Monday, August 10, 2015

Where are the extraterrestrials?

Dennis Overbye writes in the NY Times that not everyone is excited by the possibility of primitive life on Mars or elsewhere:
In an article published in Technology Review in 2008, Professor Bostrom declared that it would be a really bad sign for the future of humanity if we found even a microbe clinging to a rock on Mars. “Dead rocks and lifeless sands would lift my spirit,” he wrote.

Why?

It goes back to a lunch in 1950 in Los Alamos, N.M., the birthplace of the atomic bomb. The subject was flying saucers and interstellar travel.
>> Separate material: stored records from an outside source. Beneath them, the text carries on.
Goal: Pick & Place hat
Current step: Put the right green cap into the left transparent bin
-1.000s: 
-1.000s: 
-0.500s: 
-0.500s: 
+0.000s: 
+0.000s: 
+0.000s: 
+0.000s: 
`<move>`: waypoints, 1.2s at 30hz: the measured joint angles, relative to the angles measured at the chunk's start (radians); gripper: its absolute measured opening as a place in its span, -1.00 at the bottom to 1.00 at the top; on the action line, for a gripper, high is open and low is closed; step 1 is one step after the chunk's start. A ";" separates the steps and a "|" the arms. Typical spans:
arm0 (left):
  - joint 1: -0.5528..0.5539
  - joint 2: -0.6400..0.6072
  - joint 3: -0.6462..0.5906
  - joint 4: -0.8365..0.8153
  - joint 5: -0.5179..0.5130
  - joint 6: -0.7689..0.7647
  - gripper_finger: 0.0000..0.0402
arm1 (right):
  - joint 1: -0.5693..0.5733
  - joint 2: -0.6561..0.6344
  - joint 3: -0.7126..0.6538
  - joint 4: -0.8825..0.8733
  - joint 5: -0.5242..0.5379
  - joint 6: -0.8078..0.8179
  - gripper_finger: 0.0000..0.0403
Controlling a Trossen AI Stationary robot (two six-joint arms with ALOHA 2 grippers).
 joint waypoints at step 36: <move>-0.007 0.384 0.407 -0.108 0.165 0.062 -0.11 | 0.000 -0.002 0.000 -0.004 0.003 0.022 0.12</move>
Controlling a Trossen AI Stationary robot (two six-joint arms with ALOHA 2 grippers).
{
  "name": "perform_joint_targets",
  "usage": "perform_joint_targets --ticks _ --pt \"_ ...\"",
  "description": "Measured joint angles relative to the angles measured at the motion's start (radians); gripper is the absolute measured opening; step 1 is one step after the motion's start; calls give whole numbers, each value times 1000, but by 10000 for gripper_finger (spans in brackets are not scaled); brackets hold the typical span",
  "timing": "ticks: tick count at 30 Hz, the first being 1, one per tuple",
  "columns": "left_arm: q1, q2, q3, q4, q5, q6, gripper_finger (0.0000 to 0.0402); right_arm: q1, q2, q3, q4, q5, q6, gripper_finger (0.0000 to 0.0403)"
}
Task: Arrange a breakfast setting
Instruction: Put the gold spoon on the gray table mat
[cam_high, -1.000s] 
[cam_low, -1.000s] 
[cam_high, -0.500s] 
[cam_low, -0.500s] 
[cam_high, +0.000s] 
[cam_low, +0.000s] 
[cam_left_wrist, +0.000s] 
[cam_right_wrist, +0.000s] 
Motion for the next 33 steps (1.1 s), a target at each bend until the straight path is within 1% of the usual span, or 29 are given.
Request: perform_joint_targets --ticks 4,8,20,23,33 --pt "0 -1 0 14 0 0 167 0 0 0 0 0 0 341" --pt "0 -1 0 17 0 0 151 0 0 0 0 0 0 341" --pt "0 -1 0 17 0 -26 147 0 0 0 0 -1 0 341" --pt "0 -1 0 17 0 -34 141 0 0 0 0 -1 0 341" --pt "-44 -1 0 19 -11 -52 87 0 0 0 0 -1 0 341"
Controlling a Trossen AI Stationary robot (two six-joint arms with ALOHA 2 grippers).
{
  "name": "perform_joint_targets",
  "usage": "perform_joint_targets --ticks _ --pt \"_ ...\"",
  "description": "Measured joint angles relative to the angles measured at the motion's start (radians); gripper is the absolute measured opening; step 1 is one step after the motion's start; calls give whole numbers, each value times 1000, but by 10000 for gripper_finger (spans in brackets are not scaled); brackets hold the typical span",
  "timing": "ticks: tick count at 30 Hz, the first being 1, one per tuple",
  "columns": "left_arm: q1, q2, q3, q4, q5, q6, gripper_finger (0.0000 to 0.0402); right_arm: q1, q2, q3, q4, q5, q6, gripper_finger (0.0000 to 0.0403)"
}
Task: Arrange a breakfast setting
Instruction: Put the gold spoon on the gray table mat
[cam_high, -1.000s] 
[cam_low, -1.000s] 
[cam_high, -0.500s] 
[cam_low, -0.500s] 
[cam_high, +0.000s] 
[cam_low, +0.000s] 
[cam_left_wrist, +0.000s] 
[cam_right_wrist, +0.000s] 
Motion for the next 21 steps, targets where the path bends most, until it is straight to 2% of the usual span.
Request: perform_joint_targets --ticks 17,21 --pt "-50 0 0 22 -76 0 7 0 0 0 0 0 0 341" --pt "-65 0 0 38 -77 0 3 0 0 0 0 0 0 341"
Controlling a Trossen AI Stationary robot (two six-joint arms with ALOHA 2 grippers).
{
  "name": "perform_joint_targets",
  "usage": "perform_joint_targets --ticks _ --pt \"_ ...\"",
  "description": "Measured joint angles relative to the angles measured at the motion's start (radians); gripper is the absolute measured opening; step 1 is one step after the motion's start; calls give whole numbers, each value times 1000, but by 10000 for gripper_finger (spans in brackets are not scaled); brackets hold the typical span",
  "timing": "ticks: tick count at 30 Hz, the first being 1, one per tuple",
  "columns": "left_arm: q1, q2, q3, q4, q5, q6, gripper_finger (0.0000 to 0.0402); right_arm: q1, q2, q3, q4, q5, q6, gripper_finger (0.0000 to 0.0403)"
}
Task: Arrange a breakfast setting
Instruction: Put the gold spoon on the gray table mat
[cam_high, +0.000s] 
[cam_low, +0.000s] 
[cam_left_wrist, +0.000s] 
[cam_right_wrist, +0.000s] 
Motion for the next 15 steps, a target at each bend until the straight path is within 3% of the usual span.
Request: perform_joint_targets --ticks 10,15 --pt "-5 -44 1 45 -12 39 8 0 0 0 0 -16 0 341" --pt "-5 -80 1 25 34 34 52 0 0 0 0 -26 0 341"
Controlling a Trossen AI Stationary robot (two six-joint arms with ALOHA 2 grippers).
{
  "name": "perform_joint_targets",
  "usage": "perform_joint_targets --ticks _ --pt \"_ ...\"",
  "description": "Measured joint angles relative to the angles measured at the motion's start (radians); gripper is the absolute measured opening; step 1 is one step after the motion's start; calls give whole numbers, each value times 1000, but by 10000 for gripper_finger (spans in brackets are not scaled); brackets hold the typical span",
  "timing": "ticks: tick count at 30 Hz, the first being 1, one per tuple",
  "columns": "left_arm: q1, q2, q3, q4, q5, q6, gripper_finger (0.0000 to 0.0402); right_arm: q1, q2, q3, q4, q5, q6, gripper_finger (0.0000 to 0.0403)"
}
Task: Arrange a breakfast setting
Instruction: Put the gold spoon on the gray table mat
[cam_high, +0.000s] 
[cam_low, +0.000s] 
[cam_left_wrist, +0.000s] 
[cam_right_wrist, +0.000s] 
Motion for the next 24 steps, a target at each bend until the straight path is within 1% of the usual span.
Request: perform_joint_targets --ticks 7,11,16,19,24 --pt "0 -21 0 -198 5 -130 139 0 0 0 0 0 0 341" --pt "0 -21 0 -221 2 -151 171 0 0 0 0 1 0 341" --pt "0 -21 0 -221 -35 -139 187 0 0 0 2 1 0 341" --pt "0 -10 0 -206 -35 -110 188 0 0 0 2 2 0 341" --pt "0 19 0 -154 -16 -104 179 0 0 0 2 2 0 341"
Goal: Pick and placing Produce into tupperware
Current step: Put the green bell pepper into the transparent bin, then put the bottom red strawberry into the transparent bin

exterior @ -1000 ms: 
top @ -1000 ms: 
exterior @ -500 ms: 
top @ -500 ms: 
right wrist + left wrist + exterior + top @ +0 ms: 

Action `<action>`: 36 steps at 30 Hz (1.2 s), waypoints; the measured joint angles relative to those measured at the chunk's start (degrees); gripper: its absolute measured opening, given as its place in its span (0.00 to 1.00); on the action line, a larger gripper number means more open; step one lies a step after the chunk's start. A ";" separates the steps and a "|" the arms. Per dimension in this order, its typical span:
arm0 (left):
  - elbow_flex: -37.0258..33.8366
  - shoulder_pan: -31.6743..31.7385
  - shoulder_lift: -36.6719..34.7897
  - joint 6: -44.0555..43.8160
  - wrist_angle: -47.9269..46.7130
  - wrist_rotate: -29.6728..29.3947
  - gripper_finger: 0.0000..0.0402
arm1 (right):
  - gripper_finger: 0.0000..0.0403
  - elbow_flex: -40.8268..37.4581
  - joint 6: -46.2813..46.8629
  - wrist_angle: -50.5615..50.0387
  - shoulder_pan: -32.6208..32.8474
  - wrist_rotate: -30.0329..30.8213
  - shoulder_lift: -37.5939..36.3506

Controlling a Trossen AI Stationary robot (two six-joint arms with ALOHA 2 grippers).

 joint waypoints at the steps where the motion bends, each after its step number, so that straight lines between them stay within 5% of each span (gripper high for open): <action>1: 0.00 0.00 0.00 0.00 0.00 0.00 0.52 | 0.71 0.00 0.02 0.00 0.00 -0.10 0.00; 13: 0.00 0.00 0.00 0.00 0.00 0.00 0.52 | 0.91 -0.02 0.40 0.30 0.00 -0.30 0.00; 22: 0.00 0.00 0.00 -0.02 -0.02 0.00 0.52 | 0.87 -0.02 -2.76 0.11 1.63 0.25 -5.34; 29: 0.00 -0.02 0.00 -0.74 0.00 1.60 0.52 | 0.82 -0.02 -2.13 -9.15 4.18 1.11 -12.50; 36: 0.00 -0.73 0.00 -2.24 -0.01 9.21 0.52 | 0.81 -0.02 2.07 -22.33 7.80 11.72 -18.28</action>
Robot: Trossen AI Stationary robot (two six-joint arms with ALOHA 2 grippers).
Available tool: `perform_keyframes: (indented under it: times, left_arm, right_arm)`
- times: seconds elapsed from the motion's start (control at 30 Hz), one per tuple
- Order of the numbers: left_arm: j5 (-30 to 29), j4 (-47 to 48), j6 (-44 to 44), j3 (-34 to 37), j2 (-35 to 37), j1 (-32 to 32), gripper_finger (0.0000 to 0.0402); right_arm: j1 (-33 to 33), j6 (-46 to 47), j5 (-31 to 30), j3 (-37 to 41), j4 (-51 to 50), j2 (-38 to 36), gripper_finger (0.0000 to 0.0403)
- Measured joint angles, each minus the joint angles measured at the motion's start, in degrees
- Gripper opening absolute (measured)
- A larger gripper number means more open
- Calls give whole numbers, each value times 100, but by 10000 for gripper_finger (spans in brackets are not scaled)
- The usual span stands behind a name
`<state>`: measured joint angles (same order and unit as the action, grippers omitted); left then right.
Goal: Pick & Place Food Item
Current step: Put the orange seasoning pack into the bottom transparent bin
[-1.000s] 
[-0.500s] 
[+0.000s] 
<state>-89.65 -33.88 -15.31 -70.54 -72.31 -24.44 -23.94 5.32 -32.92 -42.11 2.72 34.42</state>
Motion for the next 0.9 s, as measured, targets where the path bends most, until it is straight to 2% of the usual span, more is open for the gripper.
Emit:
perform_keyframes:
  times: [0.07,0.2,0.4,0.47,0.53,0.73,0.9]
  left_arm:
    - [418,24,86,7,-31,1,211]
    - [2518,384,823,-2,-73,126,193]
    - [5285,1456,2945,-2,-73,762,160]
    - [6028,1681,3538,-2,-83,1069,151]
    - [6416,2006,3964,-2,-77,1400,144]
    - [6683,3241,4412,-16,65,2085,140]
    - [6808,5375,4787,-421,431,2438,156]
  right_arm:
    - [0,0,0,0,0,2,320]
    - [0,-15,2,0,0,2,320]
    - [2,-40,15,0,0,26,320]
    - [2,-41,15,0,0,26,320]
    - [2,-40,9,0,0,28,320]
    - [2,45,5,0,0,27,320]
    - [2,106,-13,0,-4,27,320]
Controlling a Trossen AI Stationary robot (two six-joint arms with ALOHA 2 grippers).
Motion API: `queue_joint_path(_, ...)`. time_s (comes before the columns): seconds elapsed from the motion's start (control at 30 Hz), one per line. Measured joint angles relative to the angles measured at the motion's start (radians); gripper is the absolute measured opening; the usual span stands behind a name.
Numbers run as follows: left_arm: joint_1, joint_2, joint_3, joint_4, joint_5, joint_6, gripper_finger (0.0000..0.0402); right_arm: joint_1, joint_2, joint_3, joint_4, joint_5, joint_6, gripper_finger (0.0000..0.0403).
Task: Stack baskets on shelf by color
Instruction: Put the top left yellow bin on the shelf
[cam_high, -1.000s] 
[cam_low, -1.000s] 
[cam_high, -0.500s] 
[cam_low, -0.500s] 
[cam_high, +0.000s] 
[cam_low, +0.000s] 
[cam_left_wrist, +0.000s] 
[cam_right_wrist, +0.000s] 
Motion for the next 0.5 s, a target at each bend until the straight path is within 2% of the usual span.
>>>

The physicist Enrico Fermi blurted out a question that has become famous among astronomers: “Where is everybody?”

The fact that there was no evidence outside supermarket tabloids that aliens had ever visited Earth convinced Fermi that interstellar travel was impossible. It would simply take too long to get anywhere.

The argument was expanded by scientists like Michael Hart and Frank Tipler, who concluded that extraterrestrial technological civilizations simply didn’t exist.

The logic is simple. Imagine that one million years from now Earthlings launch a robot to Alpha Centauri, the closest star system to our own. It gets there in a few years, and a million years later sends off probes to two other star systems. A million years after that, each of those sends off two more probes. Even allowing for generous travel times, in 100 million years roughly a nonillion stars (1030) could be visited. The galaxy contains maybe 200 billion stars, so each could be visited more than a trillion times in this robot crisscrossing.
I think that this is correct. If Earth-like planets are common, then it would only take 100M years for an advanced civilization to colonize the galaxy.

It seems reasonable to assume that primitive life has evolved on 100s of other planets in our galaxy. But it is doubtful that any of them evolved into an advanced civilization.

Earth has many strange features that have been essential to human life, and are unlikely elsewhere. We have a single sun, a single large moon to cause tides and stabilize the orbit, a Jupiter to clear out other junk, water covering 2/3 the Earth so sea and land life is possible, etc. We do not know where the water comes from.